Reputation: 563
I'm reading a log file and trying to organize the data in the below format, so I wanted to push NAME(i.e USOLA51, USOLA10..) as hash and create corresponding array for LIST and DETAILS. I've created the hash too but not sure how to take/extract the corresponding/associated array values.
Expected Output
NAME LIST DETAILS
USOLA51 ICC_ONUS .035400391
PA_ONUS .039800391
PA_ONUS .000610352
USOLA10 PAL 52.7266846
CFG_ONUS 15.9489746
likewise for the other values
Log file:
--- data details ----
USOLA51
ONUS size
------------------------------ ----------
ICC_ONUS .035400391
PA_ONUS .039800391
PE_ONUS .000610352
=========================================
---- data details ----
USOLA10
ONUS size
------------------------------ ----------
PAL 52.7266846
CFG_ONUS 15.9489746
=========================================
---- data details ----
USOLA55
ONUS size
------------------------------ ----------
PA_ONUS 47.4707031
PAL 3.956604
ICC_ONUS .020385742
PE_ONUS .000610352
=========================================
---- data details ----
USOLA56
ONUS size
------------------------------ ----------
=========================================
what I've tried
unique = Array.new
owner = Array.new
db = Array.new
File.read("mydb_size.log").each_line do |line|
next if line =~ /---- data details ----|^ONUS|---|=======/
unique << line.strip if line =~ /^U.*\d/
end
hash = Hash[unique.collect { |item| [item, ""] } ]
puts hash
Current O/p
{"USOLA51"=>"", "USOLA10"=>"", "USOLA55"=>"", "USOLA56"=>""}
Any help to move forward would be really helpful here.Thanks !!
Upvotes: 1
Views: 131
Reputation: 11070
While your log file isn't CSV, I find the csv library useful in a lot of non-csv parsing. You can use it to parse your log file, by skipping blank lines, and any line starting with ---, ===, or ONUS. Your column separator is a white space character:
csv = CSV.read("./example.log", skip_lines: /\A(---|===|ONUS)/,
skip_blanks: true, col_sep: " ")
Then, some lines only have 1 element in the array parsed out, those are your header lines. So we can split the csv
array into groups based on when we only have 1 element, and create a hash from the result:
output_hash = csv.slice_before { |row| row.length == 1 }.

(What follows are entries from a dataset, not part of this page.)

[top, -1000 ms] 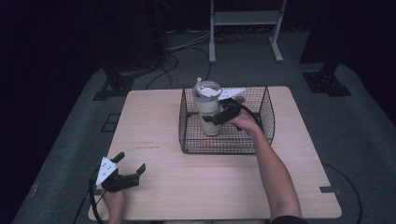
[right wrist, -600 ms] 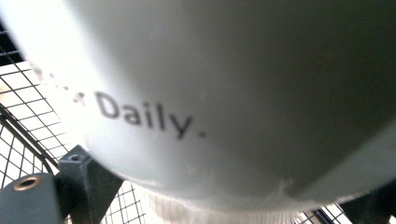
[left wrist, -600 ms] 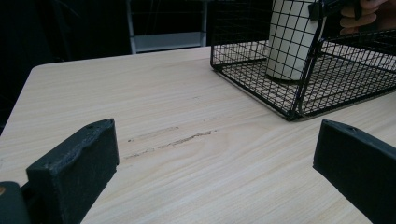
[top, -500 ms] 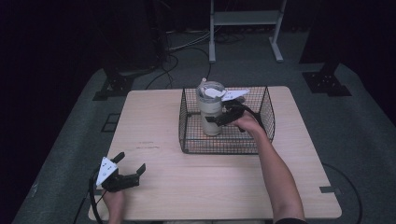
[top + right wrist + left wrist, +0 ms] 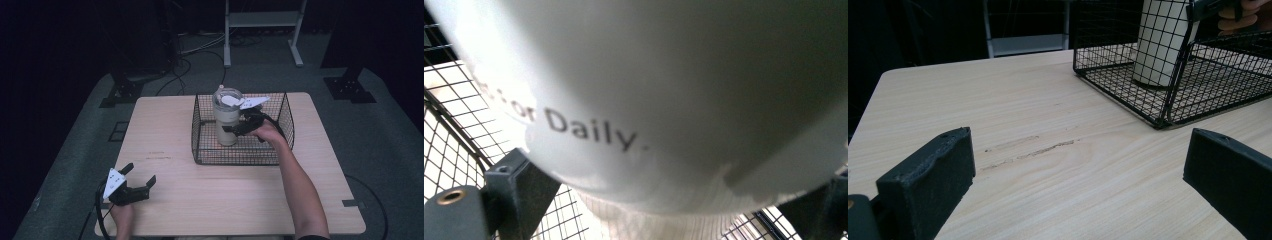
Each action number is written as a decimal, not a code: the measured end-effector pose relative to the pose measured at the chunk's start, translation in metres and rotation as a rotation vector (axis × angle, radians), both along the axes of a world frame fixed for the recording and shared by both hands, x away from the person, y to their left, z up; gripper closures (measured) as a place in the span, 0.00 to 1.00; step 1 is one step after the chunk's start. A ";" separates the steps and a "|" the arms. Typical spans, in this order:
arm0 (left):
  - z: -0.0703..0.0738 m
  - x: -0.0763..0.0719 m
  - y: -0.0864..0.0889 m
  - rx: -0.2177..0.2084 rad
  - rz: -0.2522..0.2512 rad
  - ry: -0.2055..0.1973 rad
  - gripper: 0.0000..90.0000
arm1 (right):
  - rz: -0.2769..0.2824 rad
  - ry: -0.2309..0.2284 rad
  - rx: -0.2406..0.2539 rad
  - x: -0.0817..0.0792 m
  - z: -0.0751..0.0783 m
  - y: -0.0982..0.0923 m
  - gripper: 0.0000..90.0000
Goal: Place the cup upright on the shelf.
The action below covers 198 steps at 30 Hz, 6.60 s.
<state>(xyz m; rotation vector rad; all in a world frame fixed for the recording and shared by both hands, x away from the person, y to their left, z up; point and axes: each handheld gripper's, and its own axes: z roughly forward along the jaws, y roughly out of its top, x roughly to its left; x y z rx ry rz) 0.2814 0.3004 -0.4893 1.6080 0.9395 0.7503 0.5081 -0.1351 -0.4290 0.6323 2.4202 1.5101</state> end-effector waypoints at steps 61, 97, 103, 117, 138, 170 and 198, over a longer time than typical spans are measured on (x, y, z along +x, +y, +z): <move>0.000 0.001 -0.003 0.015 0.002 0.003 0.00 | -0.066 -0.052 -0.029 -0.063 0.055 -0.057 0.10; -0.001 0.001 -0.005 0.027 0.002 0.004 0.00 | -0.052 -0.052 -0.016 -0.120 0.068 -0.082 0.10; -0.001 0.001 -0.005 0.032 0.002 0.005 0.00 | -0.037 -0.054 -0.021 -0.132 0.065 -0.086 0.10; -0.001 0.001 -0.005 0.036 0.002 0.005 0.00 | -0.018 -0.046 -0.004 -0.155 0.052 -0.094 0.10; -0.001 0.000 -0.005 0.043 0.004 0.007 0.00 | -0.011 -0.028 0.000 -0.180 0.022 -0.108 0.10; -0.001 0.000 -0.006 0.046 0.007 0.007 0.00 | -0.075 0.001 0.011 -0.208 -0.021 -0.134 0.10; 0.000 0.000 -0.006 0.047 0.008 0.012 0.00 | -0.166 -0.037 0.074 -0.227 -0.046 -0.144 0.10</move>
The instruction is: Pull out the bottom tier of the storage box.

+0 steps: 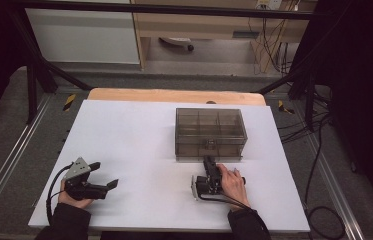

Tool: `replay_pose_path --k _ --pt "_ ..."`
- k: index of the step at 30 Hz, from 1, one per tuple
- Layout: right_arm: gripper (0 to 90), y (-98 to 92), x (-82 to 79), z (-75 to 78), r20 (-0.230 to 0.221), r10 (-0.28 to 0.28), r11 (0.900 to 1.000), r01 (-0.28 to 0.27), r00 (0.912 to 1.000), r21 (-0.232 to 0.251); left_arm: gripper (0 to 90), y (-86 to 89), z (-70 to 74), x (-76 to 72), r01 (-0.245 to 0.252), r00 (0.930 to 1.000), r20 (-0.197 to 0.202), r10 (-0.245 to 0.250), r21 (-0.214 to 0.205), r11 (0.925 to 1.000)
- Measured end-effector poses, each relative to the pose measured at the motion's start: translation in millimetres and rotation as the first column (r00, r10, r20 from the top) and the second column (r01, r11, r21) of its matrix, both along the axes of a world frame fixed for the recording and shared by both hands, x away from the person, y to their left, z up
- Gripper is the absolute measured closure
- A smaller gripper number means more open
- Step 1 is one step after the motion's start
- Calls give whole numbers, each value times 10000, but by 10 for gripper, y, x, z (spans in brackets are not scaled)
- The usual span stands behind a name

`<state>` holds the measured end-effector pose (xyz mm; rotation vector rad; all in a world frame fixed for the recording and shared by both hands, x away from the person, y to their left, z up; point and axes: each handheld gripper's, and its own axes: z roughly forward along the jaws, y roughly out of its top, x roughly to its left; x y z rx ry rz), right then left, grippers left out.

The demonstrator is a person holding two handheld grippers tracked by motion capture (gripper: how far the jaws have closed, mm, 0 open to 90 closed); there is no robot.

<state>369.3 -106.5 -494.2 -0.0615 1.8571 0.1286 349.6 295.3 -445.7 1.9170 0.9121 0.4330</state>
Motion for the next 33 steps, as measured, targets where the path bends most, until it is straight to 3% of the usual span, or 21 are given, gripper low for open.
replay_pose_path --k 33 --pt "690 1 -143 1 -37 44 10000 -44 10000 68 22 -3 4 -3 20 10000 12 -20 26 10000"
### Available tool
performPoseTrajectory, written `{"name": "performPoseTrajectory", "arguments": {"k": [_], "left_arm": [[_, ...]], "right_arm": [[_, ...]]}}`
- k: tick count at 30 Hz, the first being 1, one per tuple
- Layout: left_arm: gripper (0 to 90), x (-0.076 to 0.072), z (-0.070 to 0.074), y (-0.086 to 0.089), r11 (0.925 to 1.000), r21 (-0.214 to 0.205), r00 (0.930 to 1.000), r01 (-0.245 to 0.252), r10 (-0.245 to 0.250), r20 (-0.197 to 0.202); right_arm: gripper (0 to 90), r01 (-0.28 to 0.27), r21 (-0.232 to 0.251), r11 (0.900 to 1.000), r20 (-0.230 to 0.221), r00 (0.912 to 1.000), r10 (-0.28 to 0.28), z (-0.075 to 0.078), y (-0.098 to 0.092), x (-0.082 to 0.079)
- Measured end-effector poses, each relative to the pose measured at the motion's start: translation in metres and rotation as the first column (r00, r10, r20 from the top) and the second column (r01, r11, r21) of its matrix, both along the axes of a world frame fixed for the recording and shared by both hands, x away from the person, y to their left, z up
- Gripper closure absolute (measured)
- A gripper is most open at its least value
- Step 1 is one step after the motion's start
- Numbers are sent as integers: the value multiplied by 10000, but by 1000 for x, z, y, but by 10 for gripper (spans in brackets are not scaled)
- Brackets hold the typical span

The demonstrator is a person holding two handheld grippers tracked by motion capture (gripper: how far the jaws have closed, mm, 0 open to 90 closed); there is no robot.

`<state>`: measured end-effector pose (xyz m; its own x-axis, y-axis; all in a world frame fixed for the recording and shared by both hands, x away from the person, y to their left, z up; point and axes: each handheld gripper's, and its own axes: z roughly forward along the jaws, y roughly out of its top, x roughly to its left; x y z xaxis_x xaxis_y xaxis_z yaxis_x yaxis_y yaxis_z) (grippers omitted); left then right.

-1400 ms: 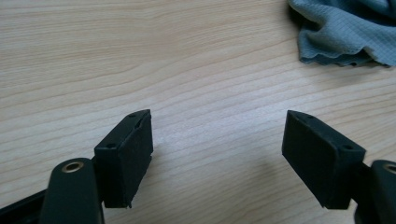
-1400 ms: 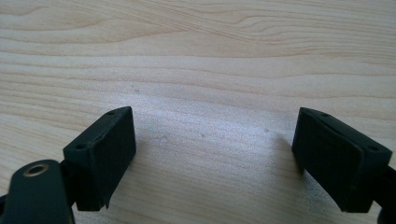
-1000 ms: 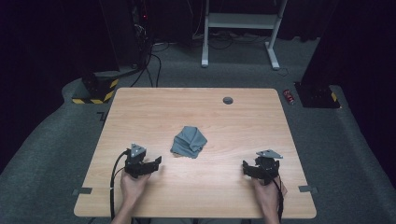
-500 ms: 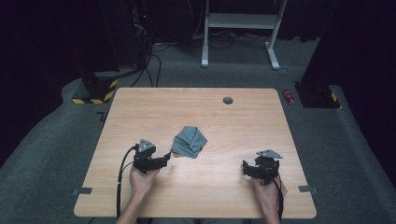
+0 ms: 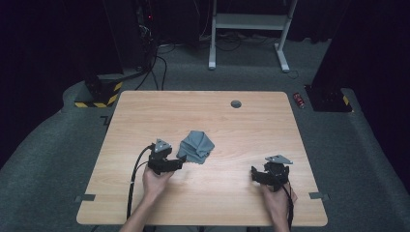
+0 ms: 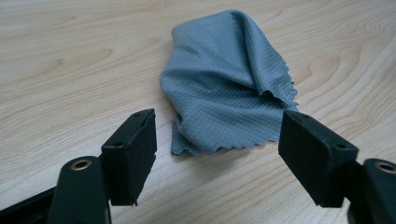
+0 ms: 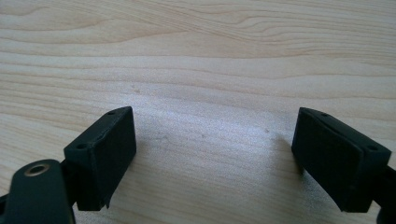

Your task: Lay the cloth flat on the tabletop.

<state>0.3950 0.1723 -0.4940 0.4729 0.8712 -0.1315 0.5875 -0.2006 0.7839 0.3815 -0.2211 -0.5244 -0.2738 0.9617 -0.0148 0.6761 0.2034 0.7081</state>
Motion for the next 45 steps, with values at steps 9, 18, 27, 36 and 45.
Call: {"name": "performPoseTrajectory", "arguments": {"k": [9, 18, 27, 36, 45], "left_arm": [[288, 11, 2, -14, 9995, 98, 9995, 291, -290, -121], [301, 23, -4, -39, 9950, 616, 9966, 789, -772, -289], [375, 29, -19, -55, 9866, 1379, 9944, 874, -781, -715], [717, 31, -20, -55, 9773, 1862, 9943, 1015, -932, -524], [851, 27, -18, -59, 9730, 1545, 9849, 1713, -1652, -516]], "right_arm": [[134, 19, 16, 10000, -22, 10000, -19, 0, 0, 0], [135, 2, 2, 10000, -2, 10000, -2, 0, 0, 0], [134, -1, 1, 10000, 0, 10000, 1, 0, 0, 0], [135, 4, 4, 10000, -7, 10000, -4, 0, 0, 0], [137, 0, -2, 10000, -8, 10000, 0, 0, 0, 0]]}}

each_with_object({}) do |((name), *rows), hash|
hash[name] = rows.to_h
end
Now, it's a little hard to tell if you wanted the hash output as the text you showed, or if you just wanted the hash. If you want the text output, we'll first need to see how much room each column needs to be displayed:
name_length = output_hash.keys.max_by(&:length).length
list_length = output_hash.values.flat_map(&:keys).max_by(&:length).length
detail_length = output_hash.values.flat_map(&:values).max_by(&:length).length
format = "%-#{name_length}s %-#{list_length}s %-#{detail_length}s"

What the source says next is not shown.